Stored items
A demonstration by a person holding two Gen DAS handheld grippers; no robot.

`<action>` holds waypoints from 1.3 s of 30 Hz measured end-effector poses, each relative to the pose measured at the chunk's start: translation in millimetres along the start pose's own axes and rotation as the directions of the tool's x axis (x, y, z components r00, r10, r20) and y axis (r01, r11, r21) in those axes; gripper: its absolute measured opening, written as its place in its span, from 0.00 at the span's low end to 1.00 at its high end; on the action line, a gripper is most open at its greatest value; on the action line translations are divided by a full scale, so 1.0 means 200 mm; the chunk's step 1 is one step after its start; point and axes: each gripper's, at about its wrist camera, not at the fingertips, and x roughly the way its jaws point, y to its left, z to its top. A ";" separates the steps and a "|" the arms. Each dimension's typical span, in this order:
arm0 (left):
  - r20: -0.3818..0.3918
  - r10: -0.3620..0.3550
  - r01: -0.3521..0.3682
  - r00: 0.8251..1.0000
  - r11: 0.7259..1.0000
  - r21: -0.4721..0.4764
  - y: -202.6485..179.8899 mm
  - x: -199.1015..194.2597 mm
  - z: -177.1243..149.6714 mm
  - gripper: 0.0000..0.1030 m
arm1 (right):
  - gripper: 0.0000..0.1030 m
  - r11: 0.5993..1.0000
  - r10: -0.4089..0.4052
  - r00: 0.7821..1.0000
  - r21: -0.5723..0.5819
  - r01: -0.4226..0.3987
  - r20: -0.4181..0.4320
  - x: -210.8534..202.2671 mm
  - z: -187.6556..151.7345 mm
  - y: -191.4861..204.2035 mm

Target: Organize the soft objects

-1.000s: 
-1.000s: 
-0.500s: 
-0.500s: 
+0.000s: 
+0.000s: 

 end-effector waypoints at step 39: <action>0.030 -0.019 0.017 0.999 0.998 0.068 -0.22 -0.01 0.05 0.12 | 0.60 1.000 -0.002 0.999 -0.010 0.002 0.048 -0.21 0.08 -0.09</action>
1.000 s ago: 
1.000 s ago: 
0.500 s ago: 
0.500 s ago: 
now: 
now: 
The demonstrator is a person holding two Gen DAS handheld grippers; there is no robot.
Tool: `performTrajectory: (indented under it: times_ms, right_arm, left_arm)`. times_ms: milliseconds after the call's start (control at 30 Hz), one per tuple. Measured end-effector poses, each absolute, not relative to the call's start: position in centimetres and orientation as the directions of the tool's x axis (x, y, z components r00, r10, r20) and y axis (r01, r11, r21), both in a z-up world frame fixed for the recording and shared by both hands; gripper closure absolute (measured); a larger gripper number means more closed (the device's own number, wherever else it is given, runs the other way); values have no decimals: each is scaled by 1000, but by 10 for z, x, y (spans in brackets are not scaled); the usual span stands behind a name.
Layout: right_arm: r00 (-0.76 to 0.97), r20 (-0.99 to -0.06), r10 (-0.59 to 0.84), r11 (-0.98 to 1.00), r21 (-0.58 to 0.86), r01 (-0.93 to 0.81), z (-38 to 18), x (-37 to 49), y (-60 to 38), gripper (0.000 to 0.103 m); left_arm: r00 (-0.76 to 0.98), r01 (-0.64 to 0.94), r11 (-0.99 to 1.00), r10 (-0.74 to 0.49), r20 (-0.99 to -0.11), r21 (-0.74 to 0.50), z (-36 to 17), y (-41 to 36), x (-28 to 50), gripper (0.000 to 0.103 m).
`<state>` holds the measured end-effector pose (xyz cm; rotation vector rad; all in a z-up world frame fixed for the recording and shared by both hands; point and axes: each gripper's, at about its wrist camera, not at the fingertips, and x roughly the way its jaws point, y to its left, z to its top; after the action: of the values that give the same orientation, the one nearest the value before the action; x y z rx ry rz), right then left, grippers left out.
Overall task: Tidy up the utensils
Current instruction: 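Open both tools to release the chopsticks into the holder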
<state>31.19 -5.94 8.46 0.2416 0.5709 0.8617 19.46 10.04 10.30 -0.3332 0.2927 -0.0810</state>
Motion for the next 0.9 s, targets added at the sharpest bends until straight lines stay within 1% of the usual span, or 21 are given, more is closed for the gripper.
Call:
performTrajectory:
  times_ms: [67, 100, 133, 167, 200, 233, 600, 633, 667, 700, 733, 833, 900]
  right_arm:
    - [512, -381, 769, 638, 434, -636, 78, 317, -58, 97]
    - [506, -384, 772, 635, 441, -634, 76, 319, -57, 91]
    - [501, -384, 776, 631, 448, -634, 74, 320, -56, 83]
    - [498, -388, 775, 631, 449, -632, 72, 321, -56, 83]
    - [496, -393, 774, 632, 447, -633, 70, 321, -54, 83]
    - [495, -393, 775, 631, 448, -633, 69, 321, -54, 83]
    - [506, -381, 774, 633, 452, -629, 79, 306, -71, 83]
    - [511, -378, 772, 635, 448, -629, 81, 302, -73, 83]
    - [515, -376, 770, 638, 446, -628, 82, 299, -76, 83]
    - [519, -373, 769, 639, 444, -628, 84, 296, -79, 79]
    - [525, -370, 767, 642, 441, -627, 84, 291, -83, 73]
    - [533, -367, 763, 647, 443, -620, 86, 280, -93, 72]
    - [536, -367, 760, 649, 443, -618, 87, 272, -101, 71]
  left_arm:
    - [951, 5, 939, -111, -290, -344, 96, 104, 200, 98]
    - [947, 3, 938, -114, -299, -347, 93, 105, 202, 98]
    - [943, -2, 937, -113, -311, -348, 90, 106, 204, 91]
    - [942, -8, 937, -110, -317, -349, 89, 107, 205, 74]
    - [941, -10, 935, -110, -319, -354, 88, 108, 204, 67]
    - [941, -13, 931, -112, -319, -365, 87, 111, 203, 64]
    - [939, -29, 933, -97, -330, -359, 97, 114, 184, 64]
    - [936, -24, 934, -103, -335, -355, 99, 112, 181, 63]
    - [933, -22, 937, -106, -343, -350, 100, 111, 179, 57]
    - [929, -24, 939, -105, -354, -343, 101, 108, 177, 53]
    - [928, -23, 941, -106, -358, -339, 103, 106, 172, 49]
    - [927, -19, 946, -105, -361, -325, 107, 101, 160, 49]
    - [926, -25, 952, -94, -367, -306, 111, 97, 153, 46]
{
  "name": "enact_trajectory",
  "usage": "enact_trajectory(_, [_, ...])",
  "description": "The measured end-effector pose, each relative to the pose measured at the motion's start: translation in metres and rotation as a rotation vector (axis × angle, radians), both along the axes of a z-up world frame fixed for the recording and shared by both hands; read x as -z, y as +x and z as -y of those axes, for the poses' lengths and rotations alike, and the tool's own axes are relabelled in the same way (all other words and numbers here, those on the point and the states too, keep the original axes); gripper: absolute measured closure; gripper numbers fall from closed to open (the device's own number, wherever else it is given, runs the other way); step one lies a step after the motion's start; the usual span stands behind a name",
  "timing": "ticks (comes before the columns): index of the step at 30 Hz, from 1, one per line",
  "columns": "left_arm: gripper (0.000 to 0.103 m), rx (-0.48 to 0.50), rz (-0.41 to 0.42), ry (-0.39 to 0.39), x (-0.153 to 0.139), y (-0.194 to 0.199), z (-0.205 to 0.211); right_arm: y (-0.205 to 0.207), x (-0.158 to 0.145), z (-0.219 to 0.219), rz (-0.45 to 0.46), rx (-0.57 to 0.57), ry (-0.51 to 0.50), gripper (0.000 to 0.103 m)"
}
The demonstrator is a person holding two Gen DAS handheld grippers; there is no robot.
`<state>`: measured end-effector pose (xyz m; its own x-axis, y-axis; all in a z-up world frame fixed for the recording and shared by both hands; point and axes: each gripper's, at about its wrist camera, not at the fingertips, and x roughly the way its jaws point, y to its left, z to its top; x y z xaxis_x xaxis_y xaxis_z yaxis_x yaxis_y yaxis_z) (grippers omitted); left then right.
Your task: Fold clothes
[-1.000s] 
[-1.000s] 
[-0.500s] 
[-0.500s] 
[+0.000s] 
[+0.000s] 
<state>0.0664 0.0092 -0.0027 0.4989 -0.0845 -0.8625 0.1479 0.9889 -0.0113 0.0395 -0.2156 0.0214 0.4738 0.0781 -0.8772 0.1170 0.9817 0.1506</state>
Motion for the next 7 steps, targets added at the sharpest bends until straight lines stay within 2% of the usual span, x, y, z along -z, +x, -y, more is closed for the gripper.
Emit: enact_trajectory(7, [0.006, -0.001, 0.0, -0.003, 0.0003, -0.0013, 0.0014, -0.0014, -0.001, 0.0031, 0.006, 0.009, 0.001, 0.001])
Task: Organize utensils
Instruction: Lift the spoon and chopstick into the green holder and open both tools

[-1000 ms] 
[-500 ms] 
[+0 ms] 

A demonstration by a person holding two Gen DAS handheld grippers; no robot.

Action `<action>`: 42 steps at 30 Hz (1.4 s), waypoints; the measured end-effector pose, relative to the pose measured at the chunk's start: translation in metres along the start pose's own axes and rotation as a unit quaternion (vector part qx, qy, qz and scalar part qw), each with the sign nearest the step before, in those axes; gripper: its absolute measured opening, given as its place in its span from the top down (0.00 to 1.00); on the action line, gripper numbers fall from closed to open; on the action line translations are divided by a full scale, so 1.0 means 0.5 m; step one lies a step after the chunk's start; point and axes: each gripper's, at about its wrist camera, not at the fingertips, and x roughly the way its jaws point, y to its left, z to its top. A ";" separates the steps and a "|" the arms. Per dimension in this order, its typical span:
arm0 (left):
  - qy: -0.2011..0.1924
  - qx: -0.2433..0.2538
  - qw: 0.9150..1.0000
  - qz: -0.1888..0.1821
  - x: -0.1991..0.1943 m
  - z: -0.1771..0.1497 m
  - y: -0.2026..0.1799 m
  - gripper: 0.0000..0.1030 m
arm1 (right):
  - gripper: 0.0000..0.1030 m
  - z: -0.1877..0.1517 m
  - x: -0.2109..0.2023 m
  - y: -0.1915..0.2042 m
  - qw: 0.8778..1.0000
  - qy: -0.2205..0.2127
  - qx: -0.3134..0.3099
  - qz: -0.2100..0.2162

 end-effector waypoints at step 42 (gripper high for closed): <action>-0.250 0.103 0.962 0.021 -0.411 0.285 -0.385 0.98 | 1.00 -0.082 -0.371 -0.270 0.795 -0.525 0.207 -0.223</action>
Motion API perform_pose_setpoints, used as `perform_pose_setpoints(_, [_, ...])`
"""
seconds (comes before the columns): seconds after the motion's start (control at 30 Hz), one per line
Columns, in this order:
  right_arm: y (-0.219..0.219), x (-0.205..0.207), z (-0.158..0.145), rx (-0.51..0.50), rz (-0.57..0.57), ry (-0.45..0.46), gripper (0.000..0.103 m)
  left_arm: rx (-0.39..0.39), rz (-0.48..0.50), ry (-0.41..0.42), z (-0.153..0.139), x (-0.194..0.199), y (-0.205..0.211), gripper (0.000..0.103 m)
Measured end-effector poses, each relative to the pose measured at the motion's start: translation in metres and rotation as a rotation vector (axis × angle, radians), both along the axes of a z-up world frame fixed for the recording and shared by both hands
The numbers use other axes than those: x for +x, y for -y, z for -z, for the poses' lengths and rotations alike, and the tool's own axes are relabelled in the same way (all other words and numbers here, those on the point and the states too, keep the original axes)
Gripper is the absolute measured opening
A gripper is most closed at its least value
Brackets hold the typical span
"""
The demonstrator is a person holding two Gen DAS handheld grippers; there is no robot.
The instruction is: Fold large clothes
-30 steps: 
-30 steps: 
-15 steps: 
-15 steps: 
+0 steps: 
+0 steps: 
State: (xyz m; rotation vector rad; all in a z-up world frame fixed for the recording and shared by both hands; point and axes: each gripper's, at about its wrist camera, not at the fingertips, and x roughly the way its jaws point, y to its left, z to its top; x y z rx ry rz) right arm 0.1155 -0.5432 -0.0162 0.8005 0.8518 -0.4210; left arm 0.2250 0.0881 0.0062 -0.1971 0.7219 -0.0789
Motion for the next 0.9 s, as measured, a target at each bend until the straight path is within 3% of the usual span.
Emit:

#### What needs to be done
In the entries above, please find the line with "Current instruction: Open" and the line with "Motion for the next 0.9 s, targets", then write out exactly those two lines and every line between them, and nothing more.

#### Written solution
Current instruction: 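Open both tools to release the chopsticks into the holder
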<state>31.19 -5.94 8.46 0.2416 0.5709 0.8617 19.46 10.04 10.30 -0.3332 0.2927 -0.0810</state>
Motion for the next 0.9 s, targets added at the sharpest bends until straight lines stay within 1% of the usual span, or 21 are given, more is closed for the gripper.

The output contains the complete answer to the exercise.